Breast Cancer Survivor Says Regular Checks Saved Her Life
YAKIMA, Wa - The public gets a first look at Memorial Hospital's new mammography center, Ohana. They invited women from all across the Yakima Valley to stop in for a visit today.
Ohana will officially open tomorrow, but women were already signing up for mammograms. They also toured the new facility.
Ohana hopes to promote breast cancer awareness here in the valley. A breast cancer survivor says regular checks saved her life.
"It was in December of 2003 that I was diagnosed," recalls Kari Shelton. She still remembers the day she found out.
"Yeah, I remember going to my appointment. It was at four o'clock. The nurse told me the tumor was malignant," says Shelton, a wife, mother and grandmother, "They found a lump at about ten o'clock on my right breast."

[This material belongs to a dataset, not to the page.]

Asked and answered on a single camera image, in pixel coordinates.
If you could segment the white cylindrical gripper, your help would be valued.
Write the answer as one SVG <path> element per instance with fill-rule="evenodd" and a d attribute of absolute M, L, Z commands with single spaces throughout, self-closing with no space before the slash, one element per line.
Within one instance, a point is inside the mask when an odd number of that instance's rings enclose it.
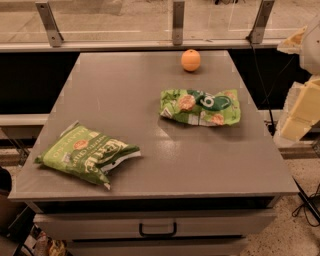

Kari Shelton was 45-years-old when she was diagnosed with stage one breast cancer. She had first noticed the lump when she was doing her monthly self-exam. Ohana supervisor Nancy Roehr says that more women in the Yakima Valley need to follow Kari's lead.
"Nationwide, 80% of women get screening mammograms, but in this valley, it's 40%, so we're working to address these issues of why the patients aren't getting their mammograms and get them in here," says Roehr.
Kari Shelton's willingness to check herself and go in for regular check ups saved her life. Almost three years after a lumpectomy and radiation treatment, she's still cancer free.
"You can't take things for granted cause you just never know. It's not always someone else, so you just need to do the best you can to take care of yourself."
Shelton says the one thing she really likes about Ohana is that now for the first time everything a woman will need to be diagnosed will be under one roof. She had to go to several different places, even Seattle.